| WHAT IS REQUIRED |
Make a tally of the lines in the records that include the string "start", and give only that number.

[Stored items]
___

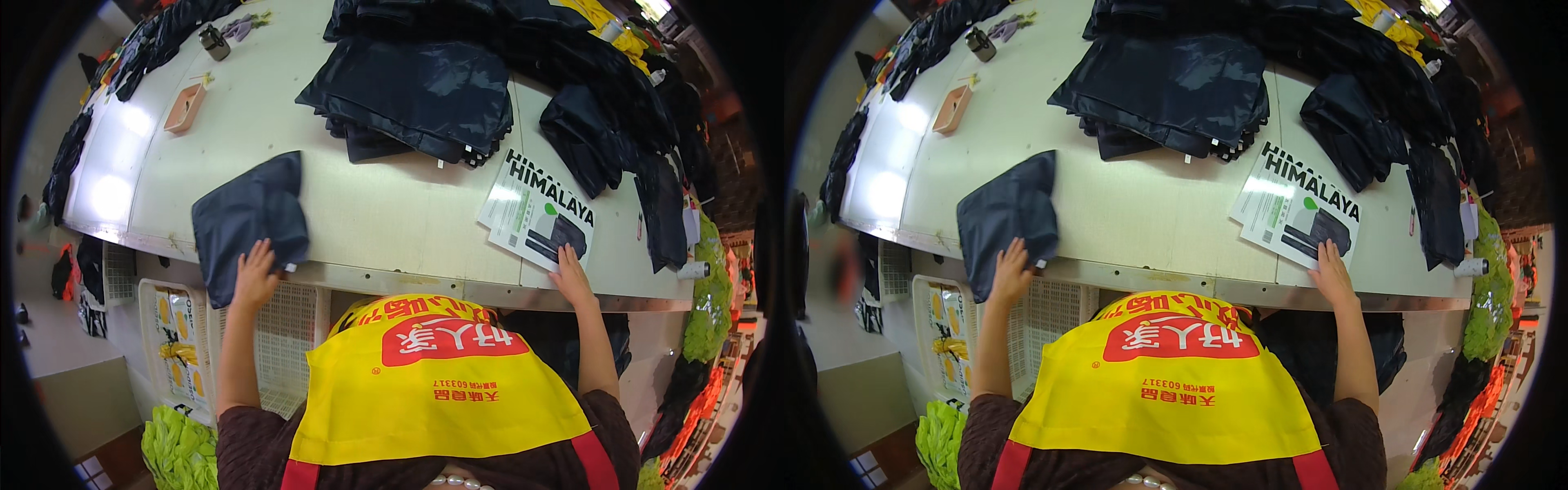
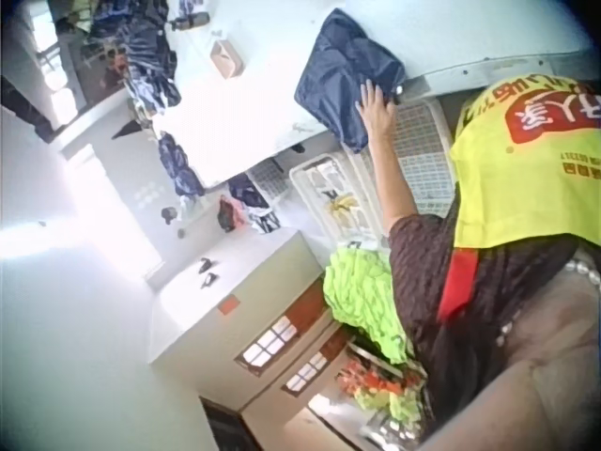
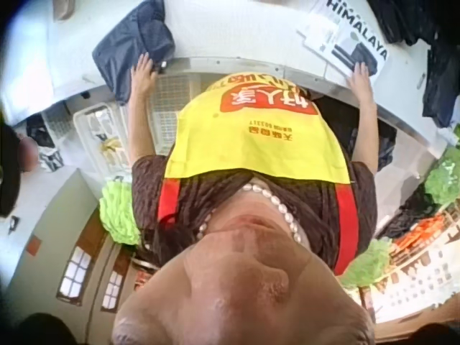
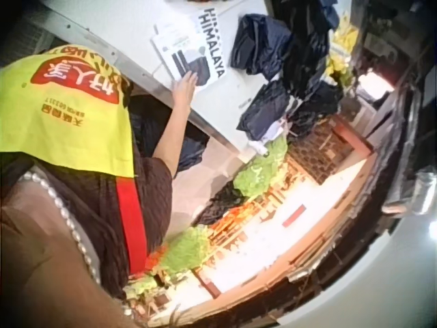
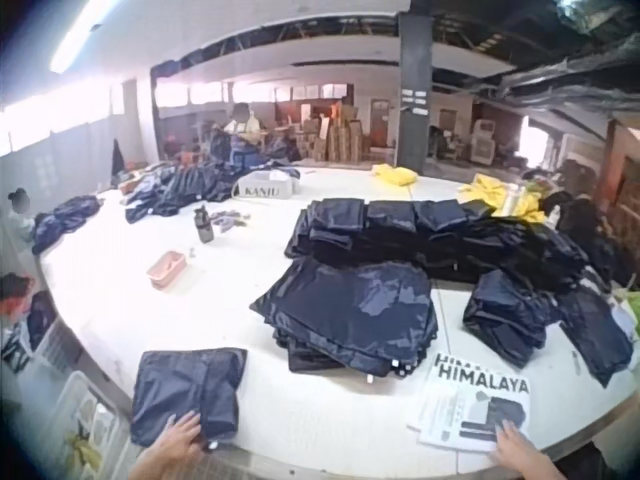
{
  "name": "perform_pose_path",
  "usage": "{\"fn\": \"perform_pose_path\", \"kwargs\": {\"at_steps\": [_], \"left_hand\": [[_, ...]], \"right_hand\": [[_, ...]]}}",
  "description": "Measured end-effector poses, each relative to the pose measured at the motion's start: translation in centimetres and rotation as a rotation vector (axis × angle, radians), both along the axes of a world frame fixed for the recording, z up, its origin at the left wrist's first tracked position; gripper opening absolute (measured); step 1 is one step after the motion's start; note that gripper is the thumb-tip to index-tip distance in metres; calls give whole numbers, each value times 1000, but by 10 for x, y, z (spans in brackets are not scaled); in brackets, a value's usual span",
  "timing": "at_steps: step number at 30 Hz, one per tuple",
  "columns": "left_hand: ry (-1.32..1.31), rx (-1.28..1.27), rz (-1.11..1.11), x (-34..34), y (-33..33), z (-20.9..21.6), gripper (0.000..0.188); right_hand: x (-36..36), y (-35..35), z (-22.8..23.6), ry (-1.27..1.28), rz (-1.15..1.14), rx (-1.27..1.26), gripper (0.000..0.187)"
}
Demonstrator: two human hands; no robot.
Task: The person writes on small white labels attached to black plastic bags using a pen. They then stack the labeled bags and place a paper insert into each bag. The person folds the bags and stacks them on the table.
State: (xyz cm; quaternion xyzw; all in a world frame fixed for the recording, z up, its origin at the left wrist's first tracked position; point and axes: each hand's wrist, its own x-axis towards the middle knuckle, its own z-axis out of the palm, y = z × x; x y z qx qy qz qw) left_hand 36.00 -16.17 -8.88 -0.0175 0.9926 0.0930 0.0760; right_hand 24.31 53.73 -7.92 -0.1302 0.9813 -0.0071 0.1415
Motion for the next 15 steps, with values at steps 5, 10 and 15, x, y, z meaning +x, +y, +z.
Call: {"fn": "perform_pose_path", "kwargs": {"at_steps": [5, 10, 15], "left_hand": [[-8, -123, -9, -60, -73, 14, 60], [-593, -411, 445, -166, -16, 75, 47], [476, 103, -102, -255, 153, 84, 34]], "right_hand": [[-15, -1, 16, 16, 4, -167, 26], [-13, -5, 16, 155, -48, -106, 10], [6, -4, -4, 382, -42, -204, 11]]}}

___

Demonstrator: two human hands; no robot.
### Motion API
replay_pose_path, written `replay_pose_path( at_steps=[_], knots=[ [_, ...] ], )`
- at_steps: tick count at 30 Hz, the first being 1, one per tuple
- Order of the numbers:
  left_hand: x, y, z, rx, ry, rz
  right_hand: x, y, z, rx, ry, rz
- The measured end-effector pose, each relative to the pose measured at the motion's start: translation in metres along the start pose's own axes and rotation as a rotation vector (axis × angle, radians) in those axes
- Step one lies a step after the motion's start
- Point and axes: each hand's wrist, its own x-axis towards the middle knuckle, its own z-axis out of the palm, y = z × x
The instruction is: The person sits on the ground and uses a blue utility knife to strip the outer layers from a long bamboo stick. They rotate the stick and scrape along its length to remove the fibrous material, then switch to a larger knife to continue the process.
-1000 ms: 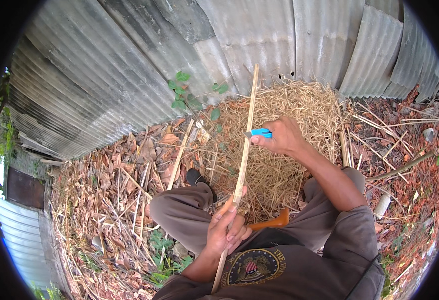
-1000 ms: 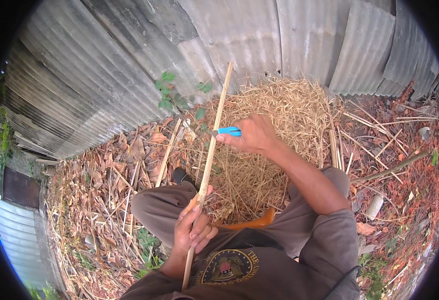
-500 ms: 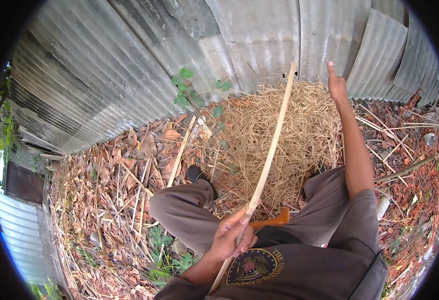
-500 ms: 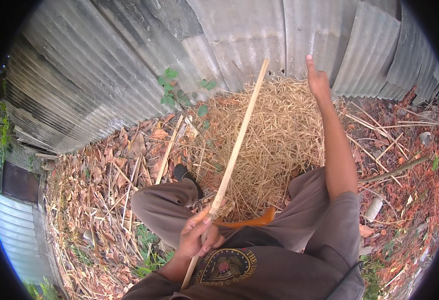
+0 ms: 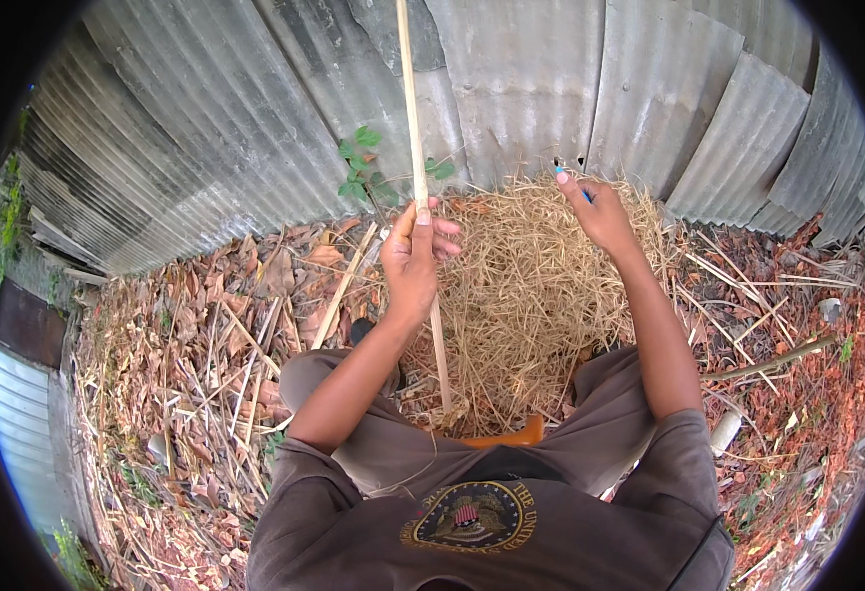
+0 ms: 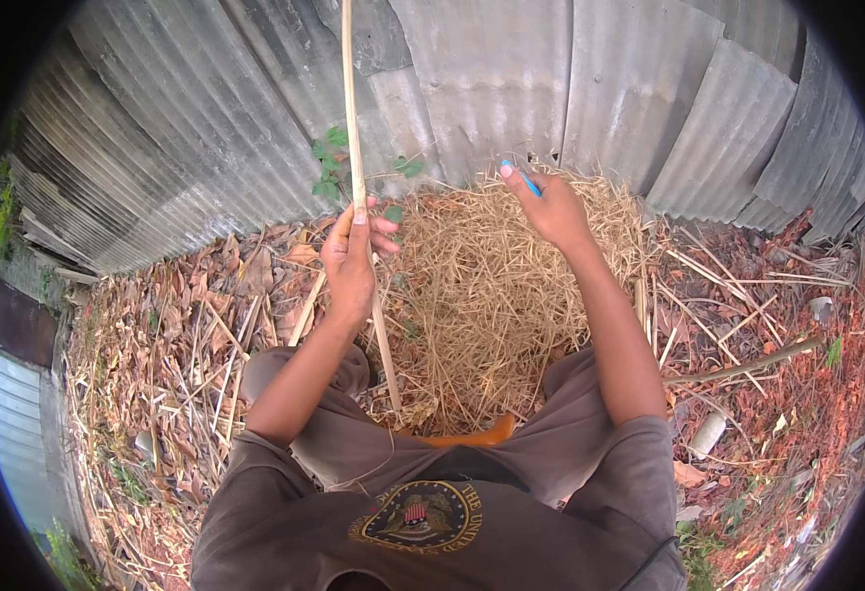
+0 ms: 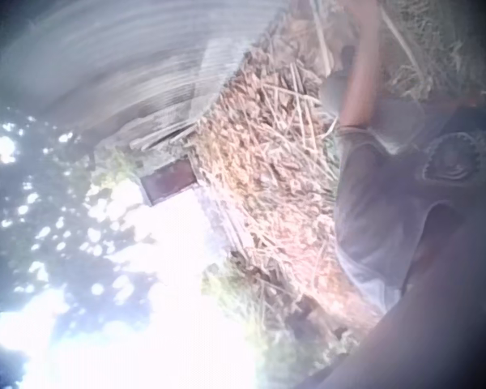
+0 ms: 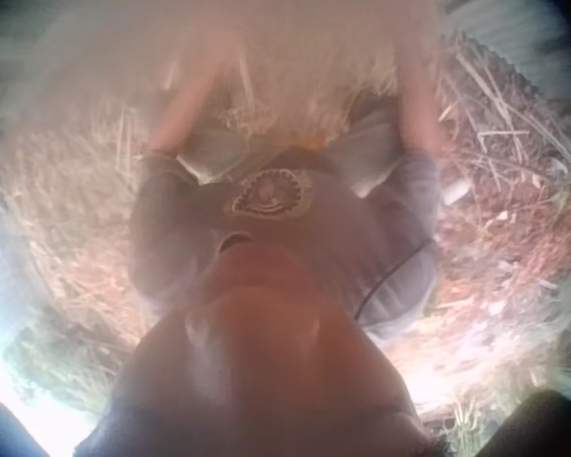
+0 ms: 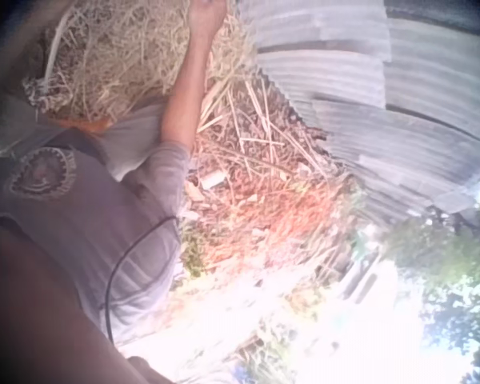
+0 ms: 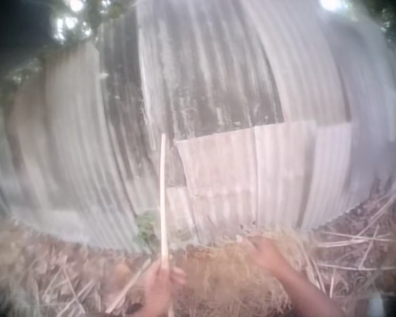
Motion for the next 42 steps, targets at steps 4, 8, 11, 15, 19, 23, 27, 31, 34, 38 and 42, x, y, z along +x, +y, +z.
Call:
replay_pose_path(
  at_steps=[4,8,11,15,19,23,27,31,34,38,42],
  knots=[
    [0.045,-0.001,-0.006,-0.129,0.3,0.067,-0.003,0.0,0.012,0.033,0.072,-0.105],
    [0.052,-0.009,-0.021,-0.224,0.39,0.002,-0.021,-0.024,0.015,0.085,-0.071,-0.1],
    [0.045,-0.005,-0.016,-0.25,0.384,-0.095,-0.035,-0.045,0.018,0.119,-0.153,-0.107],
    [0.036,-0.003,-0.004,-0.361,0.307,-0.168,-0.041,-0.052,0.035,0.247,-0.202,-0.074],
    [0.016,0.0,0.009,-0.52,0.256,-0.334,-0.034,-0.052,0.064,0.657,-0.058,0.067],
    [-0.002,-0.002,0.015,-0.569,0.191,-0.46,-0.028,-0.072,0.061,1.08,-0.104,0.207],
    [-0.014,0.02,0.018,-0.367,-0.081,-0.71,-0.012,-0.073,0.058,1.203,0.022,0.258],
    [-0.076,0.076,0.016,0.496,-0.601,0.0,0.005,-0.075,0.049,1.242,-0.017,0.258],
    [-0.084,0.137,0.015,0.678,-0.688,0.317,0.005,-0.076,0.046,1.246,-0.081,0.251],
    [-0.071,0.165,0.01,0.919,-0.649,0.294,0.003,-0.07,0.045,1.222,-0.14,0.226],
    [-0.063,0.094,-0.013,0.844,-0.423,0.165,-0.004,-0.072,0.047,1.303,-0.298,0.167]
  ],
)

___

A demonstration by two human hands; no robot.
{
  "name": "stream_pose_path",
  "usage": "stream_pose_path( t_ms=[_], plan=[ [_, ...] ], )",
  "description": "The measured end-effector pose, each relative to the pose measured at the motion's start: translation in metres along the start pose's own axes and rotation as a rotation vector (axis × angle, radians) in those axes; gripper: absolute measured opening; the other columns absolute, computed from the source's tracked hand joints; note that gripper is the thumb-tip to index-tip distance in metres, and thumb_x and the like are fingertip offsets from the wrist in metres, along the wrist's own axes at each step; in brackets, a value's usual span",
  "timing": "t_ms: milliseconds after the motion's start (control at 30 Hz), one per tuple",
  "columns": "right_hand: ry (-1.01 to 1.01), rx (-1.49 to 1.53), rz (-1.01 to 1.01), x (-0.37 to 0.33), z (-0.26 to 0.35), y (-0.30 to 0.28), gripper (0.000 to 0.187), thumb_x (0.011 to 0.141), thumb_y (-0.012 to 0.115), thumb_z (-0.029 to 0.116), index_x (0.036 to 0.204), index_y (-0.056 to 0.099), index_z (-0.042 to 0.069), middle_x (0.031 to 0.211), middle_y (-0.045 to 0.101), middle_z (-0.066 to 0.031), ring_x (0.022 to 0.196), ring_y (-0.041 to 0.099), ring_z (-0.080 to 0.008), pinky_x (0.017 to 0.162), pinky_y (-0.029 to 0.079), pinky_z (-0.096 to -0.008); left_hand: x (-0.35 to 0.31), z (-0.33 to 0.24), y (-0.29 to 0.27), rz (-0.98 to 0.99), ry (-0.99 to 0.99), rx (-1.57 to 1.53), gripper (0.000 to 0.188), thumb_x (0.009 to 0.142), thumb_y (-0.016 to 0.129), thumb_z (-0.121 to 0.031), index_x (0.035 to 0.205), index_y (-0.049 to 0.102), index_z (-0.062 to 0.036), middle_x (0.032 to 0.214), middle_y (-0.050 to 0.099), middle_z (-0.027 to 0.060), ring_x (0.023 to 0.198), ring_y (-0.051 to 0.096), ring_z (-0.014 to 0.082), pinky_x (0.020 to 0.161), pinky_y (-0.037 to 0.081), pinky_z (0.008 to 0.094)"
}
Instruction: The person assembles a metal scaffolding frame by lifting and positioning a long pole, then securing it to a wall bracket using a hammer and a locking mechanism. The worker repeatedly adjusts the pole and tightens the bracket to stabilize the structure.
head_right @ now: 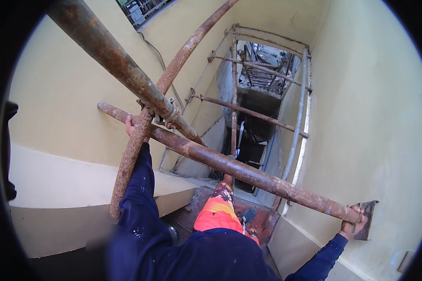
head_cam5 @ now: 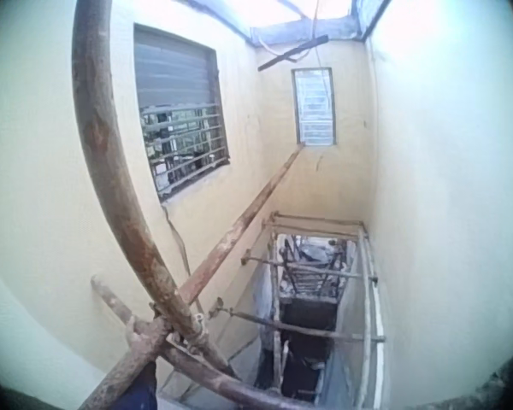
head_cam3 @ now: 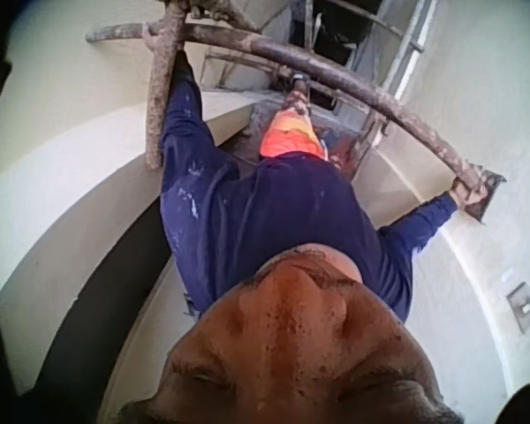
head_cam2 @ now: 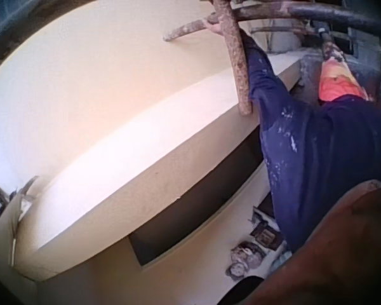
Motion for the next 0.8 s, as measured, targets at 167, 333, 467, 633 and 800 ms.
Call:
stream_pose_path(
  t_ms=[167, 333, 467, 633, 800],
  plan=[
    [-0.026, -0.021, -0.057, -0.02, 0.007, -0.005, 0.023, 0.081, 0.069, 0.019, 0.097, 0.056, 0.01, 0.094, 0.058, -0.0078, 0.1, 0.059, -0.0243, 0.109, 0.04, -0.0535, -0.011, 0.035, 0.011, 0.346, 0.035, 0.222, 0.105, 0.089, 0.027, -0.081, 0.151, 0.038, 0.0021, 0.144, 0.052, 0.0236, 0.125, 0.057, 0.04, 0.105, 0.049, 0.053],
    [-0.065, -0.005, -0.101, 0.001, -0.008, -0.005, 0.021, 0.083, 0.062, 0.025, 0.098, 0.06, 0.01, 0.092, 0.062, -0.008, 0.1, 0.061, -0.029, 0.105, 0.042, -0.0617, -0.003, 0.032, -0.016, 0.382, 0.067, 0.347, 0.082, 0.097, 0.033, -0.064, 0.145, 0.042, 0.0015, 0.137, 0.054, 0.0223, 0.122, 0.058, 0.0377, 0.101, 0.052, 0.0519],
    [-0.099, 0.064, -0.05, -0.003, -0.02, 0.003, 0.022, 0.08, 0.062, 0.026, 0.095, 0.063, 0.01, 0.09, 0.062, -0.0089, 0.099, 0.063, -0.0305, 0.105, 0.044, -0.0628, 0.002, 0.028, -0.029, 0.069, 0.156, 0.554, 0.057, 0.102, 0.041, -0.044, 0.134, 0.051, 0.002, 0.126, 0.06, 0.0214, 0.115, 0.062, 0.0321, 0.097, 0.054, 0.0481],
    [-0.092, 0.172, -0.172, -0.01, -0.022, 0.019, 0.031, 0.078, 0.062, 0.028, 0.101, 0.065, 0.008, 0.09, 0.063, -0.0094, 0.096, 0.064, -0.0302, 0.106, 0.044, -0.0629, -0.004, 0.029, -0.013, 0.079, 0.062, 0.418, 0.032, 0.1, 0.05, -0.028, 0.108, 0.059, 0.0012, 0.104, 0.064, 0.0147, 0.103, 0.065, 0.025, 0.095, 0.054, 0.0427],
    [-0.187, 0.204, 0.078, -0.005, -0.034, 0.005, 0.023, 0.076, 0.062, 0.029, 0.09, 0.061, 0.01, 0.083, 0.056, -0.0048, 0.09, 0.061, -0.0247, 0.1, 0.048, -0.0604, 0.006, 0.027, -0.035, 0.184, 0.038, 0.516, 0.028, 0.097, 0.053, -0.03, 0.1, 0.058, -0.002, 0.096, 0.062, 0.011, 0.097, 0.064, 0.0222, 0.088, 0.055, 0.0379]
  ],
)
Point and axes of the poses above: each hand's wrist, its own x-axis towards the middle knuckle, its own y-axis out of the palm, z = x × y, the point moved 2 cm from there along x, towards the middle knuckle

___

| FINISHED EXERCISE |
5